6.2. Zoals het Hof met juistheid heeft overwogen, is niet voor redelijke twijfel vatbaar dat Euratom op grond van art. 191 Euratomverdrag in verbinding met het Protocol inzake de voorrechten en immuniteiten van de Europese Gemeenschappen, in Nederland zogenoemde functionele immuniteit geniet. Dat wil zeggen dat aan Euratom immuniteit van jurisdictie toekomt voor zover het gaat om strafbare feiten die zijn begaan in het verband van haar officiële werkzaamheden opdat die werkzaamheden in volledige onafhankelijkheid overeenkomstig haar taak kunnen worden uitgeoefend (vgl. HvJEG 11 juli 1968, nr. 5/68, Verkeersrecht 1971, 14).
6.3. Het Hof heeft bij zijn oordeel dat Euratom ten aanzien van de in de tenlastelegging omschreven feiten geen immuniteit toekomt, klaarblijkelijk als maatstaf aangelegd of Euratom haar taken ook had kunnen uitoefenen zonder die feiten te begaan. Het Hof heeft immers in zijn hiervoor onder 5 weergegeven rechtsoverweging 6.4 doorslaggevend geacht of "de taakuitoefening van Euratom zou worden belemmerd in geval van strafrechtelijke aansprakelijkheid ten aanzien van de naleving van die wetten en regels door het Centrum".
6.4. Die maatstaf is niet juist, want te beperkt. Het gaat immers erom of de desbetreffende gedragingen onmiddellijk verband houden met de vervulling van de aan Euratom opgedragen taken. De aan Euratom verweten gedragingen, zoals deze zijn omschreven in de tenlastelegging, betreffen overtredingen van voorschriften van de aan het Centrum afgegeven milieuvergunningen en vergunningen krachtens de Kernenergiewet, alsmede andere overtredingen van de milieuwetgeving. Deze gedragingen kunnen bezwaarlijk anders worden gezien dan als gedragingen die onmiddellijk verband houden met de aan Euratom opgedragen taken. Daartoe strekt de functionele immuniteit zich dan ook uit.
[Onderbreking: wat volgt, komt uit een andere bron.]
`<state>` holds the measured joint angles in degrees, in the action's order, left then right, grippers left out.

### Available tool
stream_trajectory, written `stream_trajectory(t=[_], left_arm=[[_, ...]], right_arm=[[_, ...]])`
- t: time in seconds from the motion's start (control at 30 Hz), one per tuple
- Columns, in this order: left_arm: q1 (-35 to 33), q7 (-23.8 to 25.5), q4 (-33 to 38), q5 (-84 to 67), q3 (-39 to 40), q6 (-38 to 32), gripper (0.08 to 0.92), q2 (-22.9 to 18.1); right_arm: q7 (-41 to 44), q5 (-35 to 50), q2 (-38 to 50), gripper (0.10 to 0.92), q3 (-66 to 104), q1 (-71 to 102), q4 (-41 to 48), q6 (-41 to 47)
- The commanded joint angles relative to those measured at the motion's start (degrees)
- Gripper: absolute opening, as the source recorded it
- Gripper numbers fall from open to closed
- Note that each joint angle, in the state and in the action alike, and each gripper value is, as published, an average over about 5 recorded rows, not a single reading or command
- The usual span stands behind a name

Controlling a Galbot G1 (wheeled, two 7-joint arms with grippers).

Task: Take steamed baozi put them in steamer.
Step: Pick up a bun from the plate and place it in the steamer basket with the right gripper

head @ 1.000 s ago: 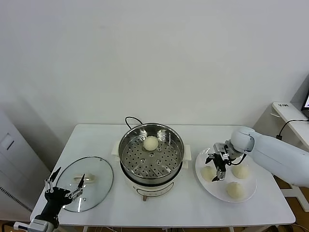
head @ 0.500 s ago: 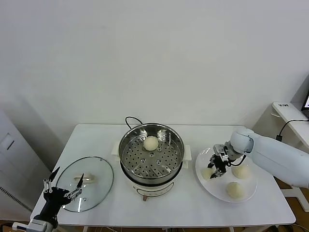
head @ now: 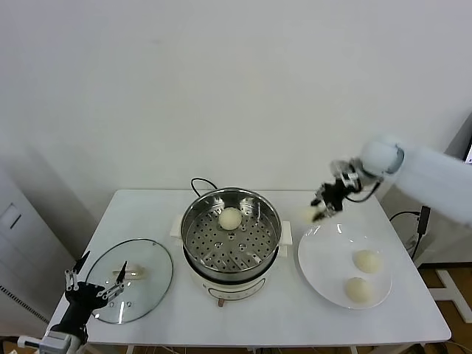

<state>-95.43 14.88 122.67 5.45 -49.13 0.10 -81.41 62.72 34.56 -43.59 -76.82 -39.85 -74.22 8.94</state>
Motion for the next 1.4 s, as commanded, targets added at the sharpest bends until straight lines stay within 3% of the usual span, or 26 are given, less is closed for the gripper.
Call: stream_trajectory(t=[0.03, 0.2, 0.53, 1.13, 1.23, 1.4], left_arm=[[0.2, 0.0, 0.5, 0.0, 0.4, 0.1, 0.823, -0.4], [-0.3, 0.0, 0.3, 0.0, 0.3, -0.1, 0.823, -0.5], [-0.4, 0.0, -0.2, 0.4, 0.5, -0.8, 0.823, -2.0], [0.3, -0.1, 0.4, 0.8, 1.4, -0.5, 0.823, -2.4], [0.3, -0.1, 0.4, 0.8, 1.5, -0.5, 0.823, -2.4], [0.4, -0.1, 0.1, 0.8, 1.5, -0.5, 0.823, -2.4]], right_arm=[[-4.9, 15.4, -6.4, 0.379, -5.6, -9.2, -12.5, 10.2], [-10.6, 12.8, -11.6, 0.396, -1.3, 2.2, -14.8, 14.9], [-18.6, 10.8, -23.7, 0.399, 2.0, 11.0, -3.8, 17.8], [-23.5, 10.4, -27.3, 0.416, 2.5, 14.6, -0.8, 19.4], [-23.8, 10.2, -27.1, 0.443, 2.2, 14.7, -1.2, 19.8], [-23.7, 9.4, -26.1, 0.573, 2.3, 14.1, -2.1, 19.9]])
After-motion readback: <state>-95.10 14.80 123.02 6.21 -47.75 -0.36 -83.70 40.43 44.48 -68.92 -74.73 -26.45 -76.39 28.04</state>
6.5. Het middel is terecht voorgesteld.
7. Slotsom
Hetgeen hiervoor is overwogen brengt mee dat de bestreden beschikking niet in stand kan blijven en dat als volgt moet worden beslist.
8. Beslissing
De Hoge Raad vernietigt in het belang der wet de bestreden beschikking.
Dit arrest is gewezen door de vice-president G.J.M. Corstens als voorzitter, en de raadsheren A.J.A. van Dorst, W.A.M. van Schendel, J.W. Ilsink en J. de Hullu, in bijzijn van de griffier S.P. Bakker, en uitgesproken op 13 november 2007.